Previous studies have indicated that EGFR-TKIs improve radiosensitivity, while radiotherapy reduces EGFR-TKI resistance.^13,14 Moreover, it has been reported that EGFR-TKIs plus radiation therapy for metastatic lesions improve local control in stage IV EGFR-mutant NSCLC.¹⁵ Evidence from retrospective studies has revealed that local consolidative radiotherapy improved the progression-free survival (PFS) and overall survival (OS) in oligometastatic NSCLC without increasing the rates of serious adverse events.^16–19 Most patients diagnosed with stage IV NSCLC, however, present with commonly widespread metastases. Therefore, more attention should be paid to investigating the role of local treatment in non-oligometastatic NSCLC.

The primary lung lesions are the most common sites of initial failure during EGFR-TKI therapy in patients with advanced NSCLC.^12,20 Su et al. reported that aggressive thoracic radiation therapy concurrently combined with chemotherapy may prolonged survival in stage IV NSCLC patients,²¹ reminding that the addition of thoracic radiotherapy with EGFR-TKI treatment may also be associated with favorable survival. Currently, limited studies address the efficacy and safety of adding thoracic radiotherapy to EGFR-TKIs as the first-line treatment for metastatic NSCLC patients with EGFR-sensitizing mutations.^22,23 In a recent prospective study involving 10 advanced NSCLC patients, Zheng et al. reported that the concurrent EGFR-TKIs combined with thoracic radiotherapy achieve significant control for the primary lung lesions.²² The data still need to be confirmed in a larger sample study.

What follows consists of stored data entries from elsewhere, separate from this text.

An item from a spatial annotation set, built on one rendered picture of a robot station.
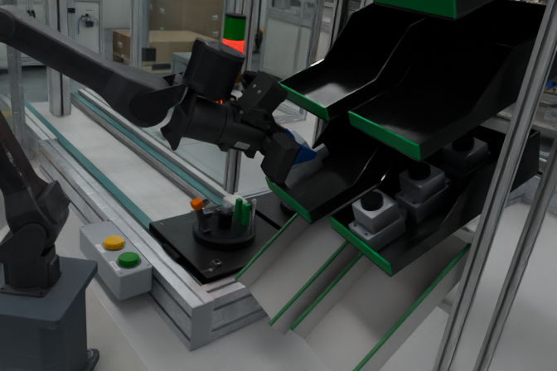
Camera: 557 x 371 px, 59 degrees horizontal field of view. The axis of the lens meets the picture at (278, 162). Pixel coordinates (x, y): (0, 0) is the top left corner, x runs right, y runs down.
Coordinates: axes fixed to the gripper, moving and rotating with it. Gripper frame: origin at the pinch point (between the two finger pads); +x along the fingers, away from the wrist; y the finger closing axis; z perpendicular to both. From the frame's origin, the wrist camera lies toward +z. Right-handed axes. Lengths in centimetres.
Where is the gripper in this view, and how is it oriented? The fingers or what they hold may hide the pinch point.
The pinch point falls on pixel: (289, 143)
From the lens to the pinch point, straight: 74.4
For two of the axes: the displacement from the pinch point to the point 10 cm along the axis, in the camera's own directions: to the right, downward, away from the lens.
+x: 8.4, 2.1, 5.1
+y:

Therefore, we implemented a relatively large-scale retrospective study on the efficacy and safety of the dual therapy of EGFR-TKIs and thoracic radiotherapy in patients with non-oligometastatic NSCLC harboring EGFR mutations. The aim of this study is to investigate whether thoracic radiotherapy could prolong the survival of patients with advanced NSCLC during EGFR-TKI treatment.

Methods

Patients selection

It was a relatively large-scale retrospective study. We screened NSCLC patients who visited Cancer Center of Wuhan Union Hospital. Those who were 18 years or older diagnosed as non-oligometastatic NSCLC (more than three metastatic lesions, or pathologically confirmed malignant pleural effusion, pericardial effusion, or peritoneal effusion) with confirmed EGFR mutations, and received the first-generation TKI treatment were included in our study. We enrolled 366 eligible patients. This study was approved by the Institutional Ethics Committee of Wuhan Union Hospital. This study was performed in accordance with the Declaration of Helsinki.

Treatments

All patients received the treatment of first-generation EGFR-TKIs. A portion of patients underwent palliative radiotherapy for primary and/or metastatic lesions. The metastatic sites receiving palliative radiotherapy mainly included bone, brain, lung, and liver. The technologies of radiotherapy included intensity-modulated radiotherapy and stereotactic radiation therapy. Conventional fractionated radiotherapy was given for 15–30 fractions with a daily fractionated dose of 2–5 Gy, while hypofractionated radiotherapy was given for 3–10 fractions with a daily fractionated dose of >5 Gy. The final radiotherapy regimen was designed by a radiotherapist on account of the patient’s age, performance status, tolerance, and willingness.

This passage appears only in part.